2026-05-19 –, On Air
Are you looking for a practical way to make your organization ready for the European Health Data Space (EHDS) and ensure that internal datasets are consistently registered and FAIR? Many organizations struggle to keep track of which datasets exist, how they relate to each other, and how to make them transparently available. In this session, you will learn how a structured metadata collection and validation process improves data findability and reusability, which in turn increasing research efficiency and strengthening both internal and external research collaborations.
You will explore how an open‑source workflow based on Data Stewardship Wizard (DSW) guides researchers step‑by‑step through essential metadata elements. You will also see how this process becomes truly effective once it is embedded in internal policy and connected to a findability platform for searchable metadata.
After this session, you will understand:
- How to design a future‑proof metadata registration process that supports your organization’s EHDS readiness.

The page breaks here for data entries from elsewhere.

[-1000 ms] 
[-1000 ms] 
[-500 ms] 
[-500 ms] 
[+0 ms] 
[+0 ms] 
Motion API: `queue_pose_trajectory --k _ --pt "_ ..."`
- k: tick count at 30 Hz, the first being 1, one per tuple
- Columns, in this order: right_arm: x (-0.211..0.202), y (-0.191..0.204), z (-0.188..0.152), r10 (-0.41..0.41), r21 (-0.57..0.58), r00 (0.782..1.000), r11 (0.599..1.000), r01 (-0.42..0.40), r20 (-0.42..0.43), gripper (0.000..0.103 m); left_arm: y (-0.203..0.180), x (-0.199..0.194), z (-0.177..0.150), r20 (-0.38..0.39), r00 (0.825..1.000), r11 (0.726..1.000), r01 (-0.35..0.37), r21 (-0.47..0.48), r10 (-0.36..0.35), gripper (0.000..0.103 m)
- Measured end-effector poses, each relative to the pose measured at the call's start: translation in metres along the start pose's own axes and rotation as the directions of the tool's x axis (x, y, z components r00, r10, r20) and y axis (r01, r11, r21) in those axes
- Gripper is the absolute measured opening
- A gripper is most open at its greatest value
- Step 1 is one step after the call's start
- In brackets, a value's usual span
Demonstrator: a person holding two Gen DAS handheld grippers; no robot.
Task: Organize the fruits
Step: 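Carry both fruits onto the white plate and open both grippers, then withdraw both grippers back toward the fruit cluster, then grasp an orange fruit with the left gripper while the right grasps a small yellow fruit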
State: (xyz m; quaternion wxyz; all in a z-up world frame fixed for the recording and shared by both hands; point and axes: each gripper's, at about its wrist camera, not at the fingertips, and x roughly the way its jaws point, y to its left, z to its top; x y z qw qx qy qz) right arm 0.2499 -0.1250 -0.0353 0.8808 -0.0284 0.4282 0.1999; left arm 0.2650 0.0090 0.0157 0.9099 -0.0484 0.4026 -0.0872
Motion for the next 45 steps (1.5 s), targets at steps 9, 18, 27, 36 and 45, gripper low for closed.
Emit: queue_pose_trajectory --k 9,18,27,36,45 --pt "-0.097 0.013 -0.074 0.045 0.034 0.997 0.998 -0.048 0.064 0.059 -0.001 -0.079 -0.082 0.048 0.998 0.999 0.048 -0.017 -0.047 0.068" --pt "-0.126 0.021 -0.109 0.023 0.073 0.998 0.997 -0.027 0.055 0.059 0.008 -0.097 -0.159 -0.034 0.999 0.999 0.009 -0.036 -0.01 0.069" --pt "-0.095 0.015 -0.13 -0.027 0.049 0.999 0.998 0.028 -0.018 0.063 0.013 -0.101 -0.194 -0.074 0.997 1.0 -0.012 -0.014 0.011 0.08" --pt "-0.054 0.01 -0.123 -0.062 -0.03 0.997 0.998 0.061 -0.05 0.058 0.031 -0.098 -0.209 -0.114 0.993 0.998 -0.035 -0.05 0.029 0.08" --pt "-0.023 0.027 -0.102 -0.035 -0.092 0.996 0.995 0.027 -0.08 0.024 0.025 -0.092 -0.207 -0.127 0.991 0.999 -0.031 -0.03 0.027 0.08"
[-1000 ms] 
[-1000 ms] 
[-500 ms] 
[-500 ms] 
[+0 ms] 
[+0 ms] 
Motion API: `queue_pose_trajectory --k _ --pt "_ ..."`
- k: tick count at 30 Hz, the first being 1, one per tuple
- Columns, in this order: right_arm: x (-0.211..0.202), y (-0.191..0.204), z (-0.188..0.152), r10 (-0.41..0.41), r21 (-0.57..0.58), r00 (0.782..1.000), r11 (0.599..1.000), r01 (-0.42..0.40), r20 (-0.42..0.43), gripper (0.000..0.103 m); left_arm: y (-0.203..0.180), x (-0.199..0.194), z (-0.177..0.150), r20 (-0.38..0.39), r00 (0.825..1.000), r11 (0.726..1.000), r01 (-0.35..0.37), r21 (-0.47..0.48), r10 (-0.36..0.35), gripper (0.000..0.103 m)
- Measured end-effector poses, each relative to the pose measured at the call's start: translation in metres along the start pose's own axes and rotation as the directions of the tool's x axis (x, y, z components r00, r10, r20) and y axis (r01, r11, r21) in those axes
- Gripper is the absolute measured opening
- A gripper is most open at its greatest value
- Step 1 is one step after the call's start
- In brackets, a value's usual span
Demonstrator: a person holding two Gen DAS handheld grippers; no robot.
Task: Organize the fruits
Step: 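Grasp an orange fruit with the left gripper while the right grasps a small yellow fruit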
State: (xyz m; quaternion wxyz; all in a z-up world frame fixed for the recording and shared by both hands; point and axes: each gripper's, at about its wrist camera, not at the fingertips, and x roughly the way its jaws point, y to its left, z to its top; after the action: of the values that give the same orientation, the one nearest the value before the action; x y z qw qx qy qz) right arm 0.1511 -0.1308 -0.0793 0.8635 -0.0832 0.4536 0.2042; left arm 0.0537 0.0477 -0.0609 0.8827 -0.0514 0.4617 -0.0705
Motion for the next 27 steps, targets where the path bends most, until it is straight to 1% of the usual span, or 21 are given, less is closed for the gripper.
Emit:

- Which core elements make datasets consistently discoverable, FAIR, and usable across projects.
- How to combine tooling, workflows, and internal policy into one scalable and transferable approach.
In summary, this session offers a practical blueprint you can use to enhance data discoverability, boost research efficiency, and accelerate your path towards the EHDS era.
Data stewards, IT-specialists
What is the key take away of your session?:Introducing a metadata backbone for research: a practical approach for a FAIR by design and EHDS-ready methodology.
I’m Pieter Broere, an information management advisor focused on improving how organizations use and manage information. I enjoy turning complex challenges into clear, practical solutions and helping teams make smarter, future‑proof decisions. With a calm, analytical approach, I work at the intersection of strategy, digital transformation, and collaboration.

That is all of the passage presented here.